It it a parent's worst nightmare--my worst nightmare--the thought of losing a child. But it does happen, can happen, in the blink of an eye. My cousin Todd and his wife Paige, I learned this weekend, lost one of their three beautiful children on Saturday in a tragic car accident. Paige and the other two children were taken to a hospital and later were released. Carter, sweet little boy only six years old, was taken to the trauma hospital but did not survive.

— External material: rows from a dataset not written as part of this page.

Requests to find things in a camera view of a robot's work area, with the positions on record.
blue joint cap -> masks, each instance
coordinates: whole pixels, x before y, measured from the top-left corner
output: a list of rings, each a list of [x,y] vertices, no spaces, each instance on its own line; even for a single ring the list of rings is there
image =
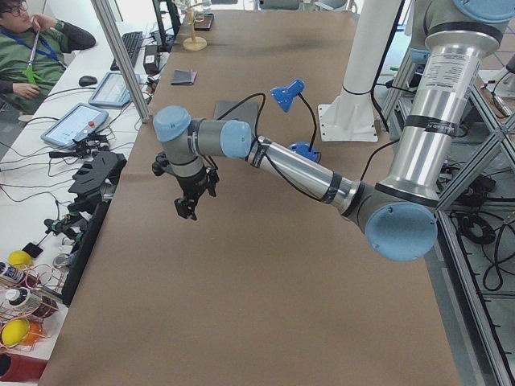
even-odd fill
[[[497,24],[515,17],[515,0],[454,0],[460,12],[478,22]]]
[[[220,132],[220,147],[226,157],[245,158],[249,155],[252,134],[247,122],[225,122]]]
[[[154,130],[160,142],[176,139],[187,130],[192,117],[180,106],[168,106],[159,110],[154,117]]]
[[[410,59],[415,64],[426,64],[430,54],[428,50],[410,48]]]
[[[365,226],[370,246],[393,261],[425,255],[438,235],[435,217],[417,203],[391,203],[375,211]]]

tablet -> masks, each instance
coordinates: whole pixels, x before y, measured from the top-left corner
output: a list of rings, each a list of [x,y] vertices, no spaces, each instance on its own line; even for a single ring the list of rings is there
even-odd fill
[[[97,107],[79,103],[41,135],[46,143],[62,147],[73,147],[97,130],[109,114]]]
[[[139,83],[141,78],[138,74],[135,75],[136,81]],[[130,93],[122,73],[110,71],[104,75],[97,88],[95,88],[88,103],[104,109],[121,109],[129,101]]]

keyboard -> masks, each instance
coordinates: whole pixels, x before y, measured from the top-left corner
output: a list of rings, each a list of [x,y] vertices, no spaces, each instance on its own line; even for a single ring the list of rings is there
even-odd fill
[[[130,62],[132,63],[132,67],[136,65],[136,61],[138,60],[139,49],[142,46],[143,42],[143,32],[135,31],[135,32],[127,32],[122,35],[123,45],[126,46],[127,53],[129,54]],[[120,68],[116,63],[116,59],[113,60],[111,64],[111,71],[117,71]]]

computer mouse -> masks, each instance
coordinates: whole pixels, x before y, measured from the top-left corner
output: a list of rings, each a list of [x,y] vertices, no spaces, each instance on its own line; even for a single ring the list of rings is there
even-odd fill
[[[79,79],[79,85],[81,87],[91,86],[92,84],[98,83],[98,79],[91,75],[81,76]]]

lamp shade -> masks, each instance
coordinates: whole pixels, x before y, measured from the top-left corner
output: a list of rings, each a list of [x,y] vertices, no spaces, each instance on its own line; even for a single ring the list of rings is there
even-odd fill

I did not know Carter well. He lives in another state, so I only met him once on a visit with extended family. But it doesn't matter. He was family, and he was a little boy, full of life and energy and spirit. My heart grieves for him, and for his sweet and beautiful mama, his daddy, his brother, his sister, his grandma, his aunts, and all of his family and friends who knew his smile and his laughter. I can't fathom the weight of his loss on all of those people, I can't begin to imagine how his mom and dad will get up and make their way through each successive day, feeling the void left behind. But they will. They will go on. For themselves, and for Cooper and Maggie, who have lost their brother. And for Carter. Especially for Carter. I pray for the strength for them to get through these next few days, and then every one after that, one day at a time. I pray they'll find themselves at a place where they can remember Carter's life and smile through their pain.
Makes me want to go hug my kids right now, because you just never know. These children we've been given are a gift, and much as we'd like, we have no idea how long they are ours to keep.
Rest in peace, Carter. You are loved and will be remembered always.